Irgendwie anders - besser!

Hans Wagner über 2. Kor. 6, 4+10.

Bibelvers

Paulus schreibt: In allem erweisen wir uns als Diener Gottes: als die Traurigen, aber allezeit fröhlich; als die Armen, aber die doch viele reich machen; als die nichts haben und doch alles haben.

2. Korinther 6,4.10

Da war sie wieder, die Diskussion über die Frage: Sind Christen bessere Menschen als andere? Sofort steht der Protest im Raum, aus den eigenen Reihen: "Nein, natürlich sind wir nicht besser! Wir haben keinen Grund, uns über andere Menschen zu erheben. Alle sind vor Gott gleich!" Vielfältiges Nicken. In mir arbeitet es. Stimmt das? Ja, natürlich stimmt das, aber ... ist das alles? In meiner Studienzeit sagte mal ein Dozent: "Mir reicht es nicht, zu sagen: Christen sind nicht besser, aber besser dran! Wenn Gott mich als Christ durch seinen Heiligen Geist leitet und auch verändert, dann muss sich das doch irgendwo in meinem Leben auch als Unterschied zeigen, als Besserung!" Diese Erwartung habe ich auch. Nein, nicht fehlerlos sein oder über anderen Menschen stehend, auf keinen Fall. Aber ... doch verändert.

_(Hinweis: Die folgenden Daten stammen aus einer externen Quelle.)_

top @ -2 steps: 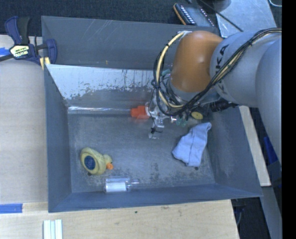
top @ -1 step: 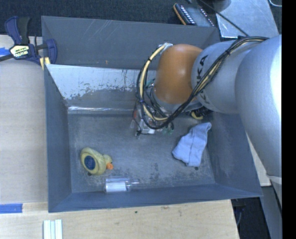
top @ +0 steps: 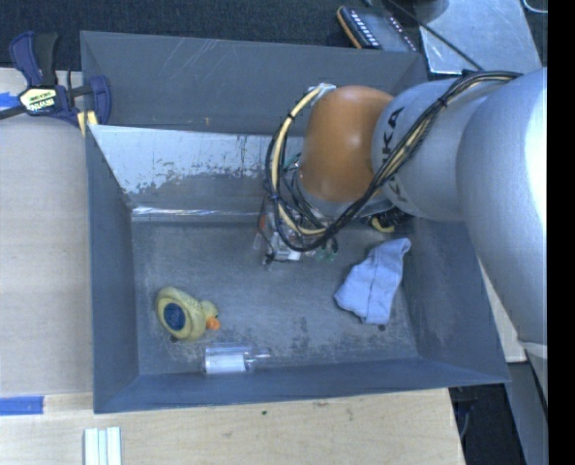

Der Apostel Paulus nennt im 2. Korintherbrief solche Veränderungen als Bestätigung, also als Nachweis für seine Arbeit. Hier ein Auszug: "In allem erweisen wir uns als Diener Gottes: als die Traurigen, aber allezeit fröhlich; als die Armen, aber die doch viele reich machen; als die nichts haben und doch alles haben." Doch, Gott will mich verändern, er will mich zu einem besseren Menschen machen. Besser als der, der ich vorher war. Spürbar. Sichtbar. Darum berührt es mich sehr, wenn jemand zu mir sagt: "Irgendwas an dir ist anders!" Dann weiß ich: Gott ist an der Arbeit - an mir.